BEGIN Dataset content

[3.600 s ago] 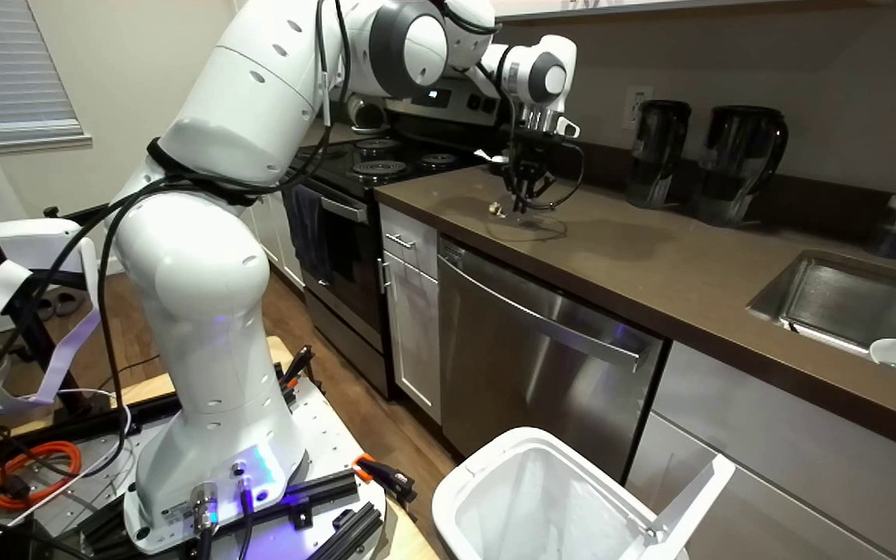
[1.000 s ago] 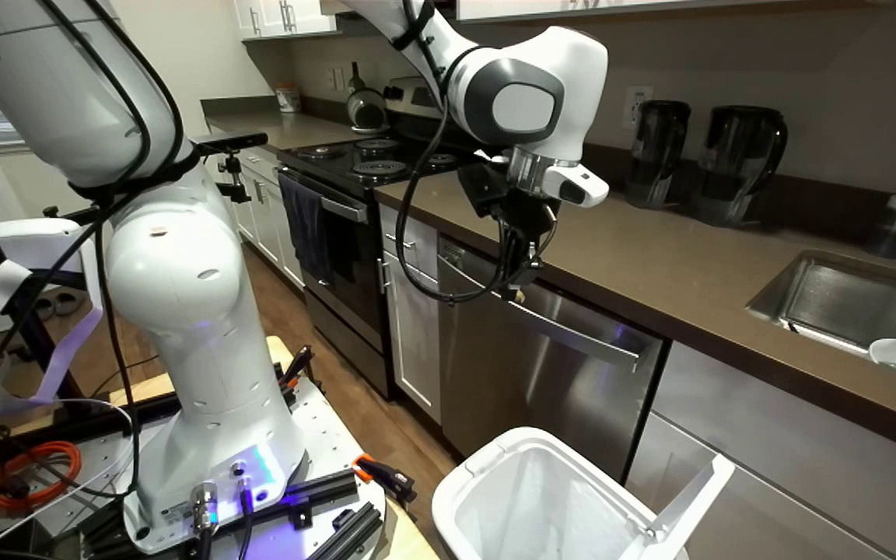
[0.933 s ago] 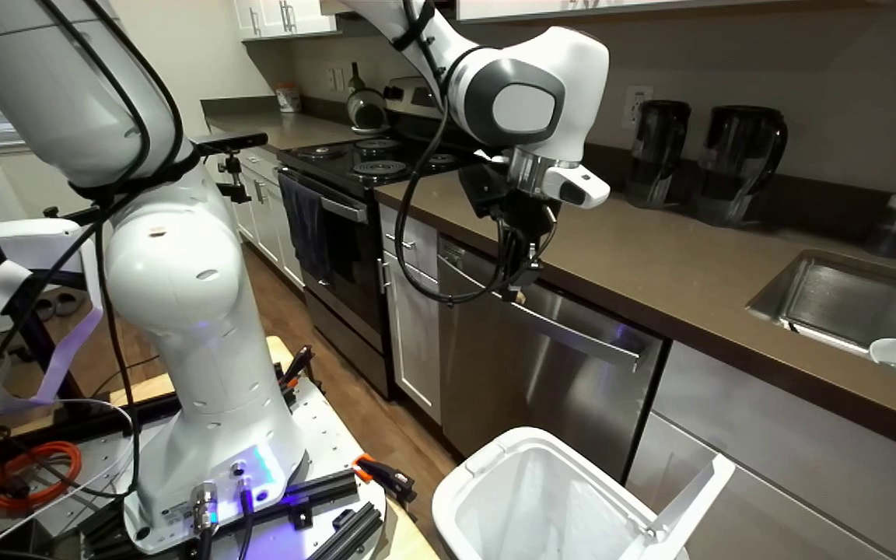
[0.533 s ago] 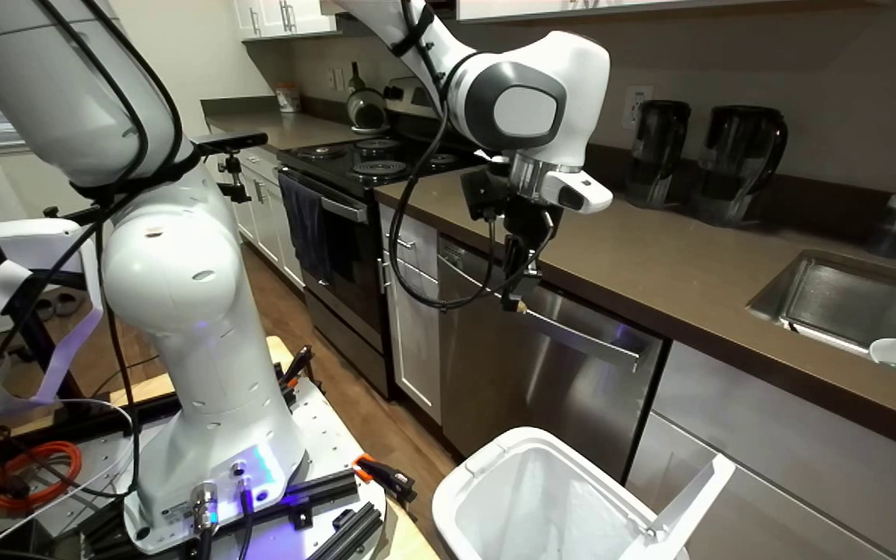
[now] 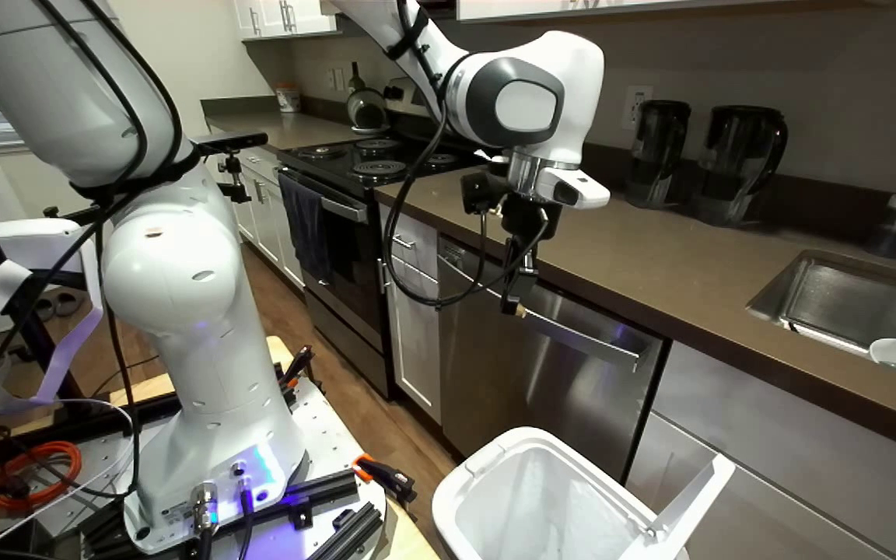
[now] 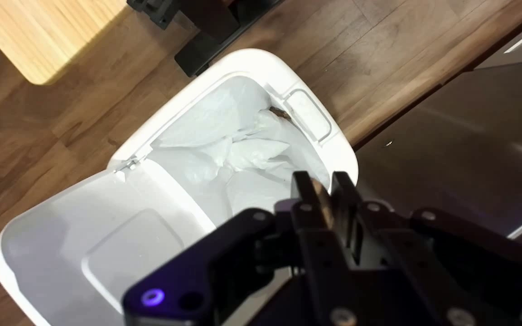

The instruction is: Pick up the garlic from the counter and discard it in the bin

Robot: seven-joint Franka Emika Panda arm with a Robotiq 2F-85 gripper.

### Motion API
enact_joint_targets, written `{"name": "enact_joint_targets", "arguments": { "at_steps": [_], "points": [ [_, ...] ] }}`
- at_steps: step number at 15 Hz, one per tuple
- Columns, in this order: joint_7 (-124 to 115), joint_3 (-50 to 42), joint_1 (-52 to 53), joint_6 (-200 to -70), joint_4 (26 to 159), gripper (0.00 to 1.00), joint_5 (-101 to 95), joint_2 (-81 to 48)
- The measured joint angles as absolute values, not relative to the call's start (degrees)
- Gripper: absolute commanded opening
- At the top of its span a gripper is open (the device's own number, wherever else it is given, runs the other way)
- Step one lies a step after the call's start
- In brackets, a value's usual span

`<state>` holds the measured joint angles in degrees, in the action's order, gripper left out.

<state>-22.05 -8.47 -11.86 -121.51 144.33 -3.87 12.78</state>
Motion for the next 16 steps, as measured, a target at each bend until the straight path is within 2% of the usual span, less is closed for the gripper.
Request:
{"name": "enact_joint_targets", "arguments": {
  "at_steps": [5, 6, 7, 16],
  "points": [
    [-24.2, -8.1, -11.9, -119.6, 144.2, 0.07, -4.2, 13.4],
    [-24.4, -8.1, -11.9, -119.3, 144.2, 0.40, -4.2, 13.4],
    [-24.8, -8.1, -11.9, -119.1, 144.2, 0.40, -4.2, 13.5],
    [-26.4, -8.0, -11.7, -118.8, 142.9, 0.97, -4.1, 13.5]
  ]
}}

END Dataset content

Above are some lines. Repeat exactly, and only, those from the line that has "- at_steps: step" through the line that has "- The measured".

▶ **Solved exercise**:
- at_steps: step number at 15 Hz, one per tuple
- Columns, in this order: joint_7 (-124 to 115), joint_3 (-50 to 42), joint_1 (-52 to 53), joint_6 (-200 to -70), joint_4 (26 to 159), gripper (0.00 to 1.00), joint_5 (-101 to 95), joint_2 (-81 to 48)
- The measured joint angles as absolute values, not relative to the call's start (degrees)

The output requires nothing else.